La inseguridad en todos los sentidos da identidad real a las sociedades contemporáneas. Es, lamentablemente, una verdad autosostenible que constituye uno de los retos ineludibles de toda la organización social.
Los de ahora somos ciudadanos del miedo, consecuencia, también inevitable, de la inseguridad. El miedo es un síndrome de la sociedad líquida en cuya inestabilidad y rapidez de cambios, construye decisiones que lejos de darnos seguridad, objetivo consciente, nos aloja en la fatalidad del destino de los miedos a todo: a perder lo que se tiene, a no obtener lo que no se tiene, a perder la posibilidad de tener o a comprobar la capacidad de no poder tenerlo.
Quienes mandan en la sociedad de ahora saben que los miedos de cada uno son la percepción y la consecuencia lógica de la inseguridad y la incertidumbre, su compañera inseparable. Reconocen también que no hay estrategias remediales eficientes, para acabar la inseguridad y con ella disipar los miedos.
Pero han descubierto que trasladar esos miedos al coraje colectivo y ubicarlos en el reconocimiento de la impotencia son energías, propicias para el control ideológico de las decisiones colectivas. Sobre eso construyen los imperios de una versión rentable en términos de poder que nos aleja de estrategias para eliminar la inseguridad, al contrario, la institucionalizan.
Confirman también el combate a la inseguridad como uno de los requisitos básicos de toda estrategia de gobierno, pero la reconocen inacabable porque la inseguridad no es expresión de una sola forma. No es el miedo a perder la vida en la calle solamente, es a perderlo todo o a no ganar nada. Lo que es peor, a seguir igual, es decir sin nada.

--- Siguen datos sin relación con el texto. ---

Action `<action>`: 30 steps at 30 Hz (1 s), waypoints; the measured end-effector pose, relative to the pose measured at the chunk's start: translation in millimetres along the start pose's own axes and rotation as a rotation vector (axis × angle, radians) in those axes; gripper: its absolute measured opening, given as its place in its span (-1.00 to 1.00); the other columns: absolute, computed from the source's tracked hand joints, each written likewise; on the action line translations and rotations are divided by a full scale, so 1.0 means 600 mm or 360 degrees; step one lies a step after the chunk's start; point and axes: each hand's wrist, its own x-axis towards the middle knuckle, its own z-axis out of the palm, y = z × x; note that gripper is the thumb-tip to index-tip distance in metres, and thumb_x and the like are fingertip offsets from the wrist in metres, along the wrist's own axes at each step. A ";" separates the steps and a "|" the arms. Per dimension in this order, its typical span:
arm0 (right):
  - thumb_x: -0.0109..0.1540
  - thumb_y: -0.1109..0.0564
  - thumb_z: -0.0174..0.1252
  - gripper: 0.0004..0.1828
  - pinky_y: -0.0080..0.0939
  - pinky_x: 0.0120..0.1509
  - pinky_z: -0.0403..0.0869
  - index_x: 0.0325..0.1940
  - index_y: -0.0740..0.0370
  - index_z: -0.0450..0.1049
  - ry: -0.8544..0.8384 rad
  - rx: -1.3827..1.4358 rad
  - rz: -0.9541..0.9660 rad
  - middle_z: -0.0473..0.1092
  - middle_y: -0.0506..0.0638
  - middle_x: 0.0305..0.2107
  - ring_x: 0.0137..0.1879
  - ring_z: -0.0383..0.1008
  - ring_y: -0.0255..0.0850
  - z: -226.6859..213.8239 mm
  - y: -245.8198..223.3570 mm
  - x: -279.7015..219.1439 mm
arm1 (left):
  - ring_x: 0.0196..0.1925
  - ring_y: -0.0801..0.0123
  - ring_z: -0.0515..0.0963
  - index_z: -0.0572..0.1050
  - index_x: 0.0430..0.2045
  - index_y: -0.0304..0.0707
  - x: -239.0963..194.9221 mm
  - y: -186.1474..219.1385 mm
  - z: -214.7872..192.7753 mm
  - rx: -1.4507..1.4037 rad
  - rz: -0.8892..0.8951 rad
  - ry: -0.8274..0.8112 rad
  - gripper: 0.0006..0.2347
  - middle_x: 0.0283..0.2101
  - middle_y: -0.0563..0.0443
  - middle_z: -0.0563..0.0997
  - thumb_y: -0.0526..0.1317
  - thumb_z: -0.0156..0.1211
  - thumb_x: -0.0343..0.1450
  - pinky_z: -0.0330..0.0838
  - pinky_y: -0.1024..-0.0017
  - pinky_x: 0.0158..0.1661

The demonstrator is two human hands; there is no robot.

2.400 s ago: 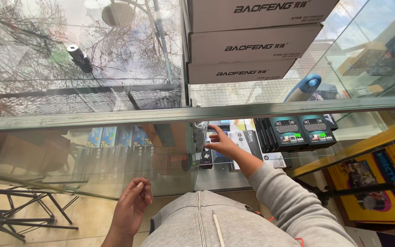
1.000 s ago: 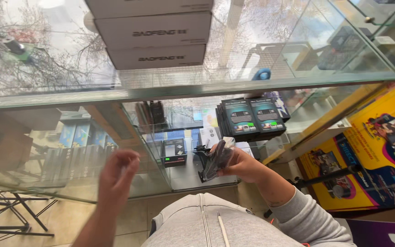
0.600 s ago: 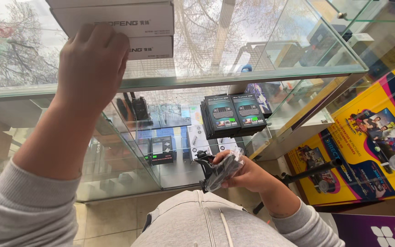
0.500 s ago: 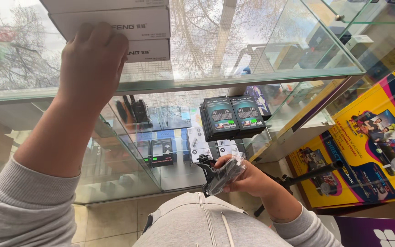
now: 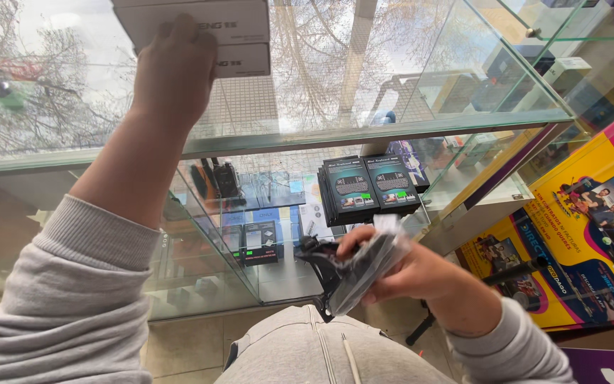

En los preceptos de la teoría clásica de la política, eliminar la inseguridad en los ciudadanos era una responsabilidad fundamental. Las versiones emergentes, ahora, prescriben lo contrario. Utilizarla como medio para construir una solidaridad específica que basa la posibilidad de sus resultados en confirmar los miedos y hacerlos sustento de polarización entre los mismos ciudadanos, a quienes, de paso, constituyen en causantes directos de la misma inseguridad.
Estas ideas no son nuevas. Muchos jalones radicales en la historia contemporánea de la humanidad han sido construidos sobre los supuestos de una realidad del caos a la que hay que multiplicar, no eliminar. Lo novedoso es confirmarlas para siempre, como un supuesto de buen gobierno.
No es cinismo aceptar que la inseguridad es inseparable del todo social. Es una decisión consciente, la que nos empuja a aceptarla como el eterno enemigo, invencible, porque es como el virus, muta, se acomoda, se adapta, a cualquier evolución de la sociedad y nos da pretextos o razones para actuar bajo estrategias de gobierno que poco hacen, realmente, por eliminar la inseguridad y con ella los miedos y la incertidumbre.
Nos hacen creer que es mejor estar separados porque juntos ha sido imposible, buscando y encontrando en la contradicción en la polarización de impotencias e incapacidades individuales y grupales, la razón de la misma inseguridad. No son los gobiernos incapaces de eliminar la inseguridad y la incertidumbre, somos los mismos ciudadanos. Administrar los miedos y asegurarlos fuente de enojos y venganzas es ahora supuesto de gobiernos que nos invitan a pensar que así somos, y así seguiremos siendo.